The investigation of flows in technical applications (automobile, CPU cooling, ...) becomes increasingly affordable through numerical simulation and larger computers, but the numerical simulation of turbulent flows with methods describing the full features of the flow are even way beyond today’s supercomputers as theoretically, statistical disturbances would have to be treated down to a molecular–sized level. As turbulence is critical for technical applications (i.e. mixing or heat transfer), the investigation of these highly statistical flows is very important in today’s development of increasingly complex technical applications.
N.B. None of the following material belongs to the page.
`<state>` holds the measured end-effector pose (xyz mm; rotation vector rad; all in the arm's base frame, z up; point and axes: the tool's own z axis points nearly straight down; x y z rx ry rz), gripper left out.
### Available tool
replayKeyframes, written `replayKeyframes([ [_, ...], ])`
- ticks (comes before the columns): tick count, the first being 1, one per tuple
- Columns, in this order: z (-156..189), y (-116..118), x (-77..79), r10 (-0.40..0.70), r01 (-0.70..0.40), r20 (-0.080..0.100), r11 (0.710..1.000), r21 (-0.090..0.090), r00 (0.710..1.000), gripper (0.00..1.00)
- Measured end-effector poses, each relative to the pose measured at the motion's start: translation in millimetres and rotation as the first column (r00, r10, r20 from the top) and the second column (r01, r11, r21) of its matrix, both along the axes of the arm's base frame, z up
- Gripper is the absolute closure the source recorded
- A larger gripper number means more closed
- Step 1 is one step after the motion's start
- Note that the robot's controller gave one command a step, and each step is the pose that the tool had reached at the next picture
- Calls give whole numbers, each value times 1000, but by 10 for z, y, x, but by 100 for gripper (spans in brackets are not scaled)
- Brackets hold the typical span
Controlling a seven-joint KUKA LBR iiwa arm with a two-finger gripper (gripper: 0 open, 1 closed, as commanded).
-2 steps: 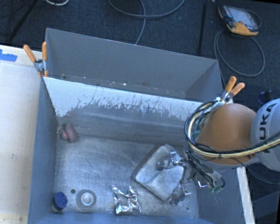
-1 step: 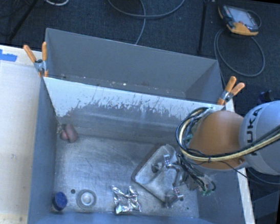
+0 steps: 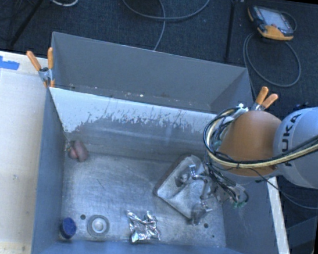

For the numerical calculation of turbulent flows, Large–Eddy Simulations (LES) are entering the stage of industrial usability. The principle of the numerical scheme is the direct simulation of large eddies, which are the energy–containing structures. These resolved eddies are generating smaller and smaller structures as the flow dissipated energy from large to small scales which are below the size of the numerical resolution. The energy content of these small scales has to be modeled in the equations, as they cannot be resolved. This is done with a so–called turbulence model, which takes into account the dissipation rate of isotropic turbulence but neglects the structure of the eddies as they are believed to be generic in nature. In our project at the HLRB at the LRZ München, we try to model the dissipation of the small eddies through tailored dissipation of the numerical model which then behaves as a turbulence model. The technical application of LES usually comes with complex geometries (for example a motor–cycle driver on his/her bike), where the generation of a suitable body–aligned mesh takes up considerable time and the validity of the result is dependent on the quality of the mesh. So we are working on methods where complex obstacles are immersed in very simple meshes, that is, the surfaces defining the geometry cut through the mesh. In following such an approach, meshing is fast, can be fully automated, and is much less a source of uncertainty towards the quality of the result.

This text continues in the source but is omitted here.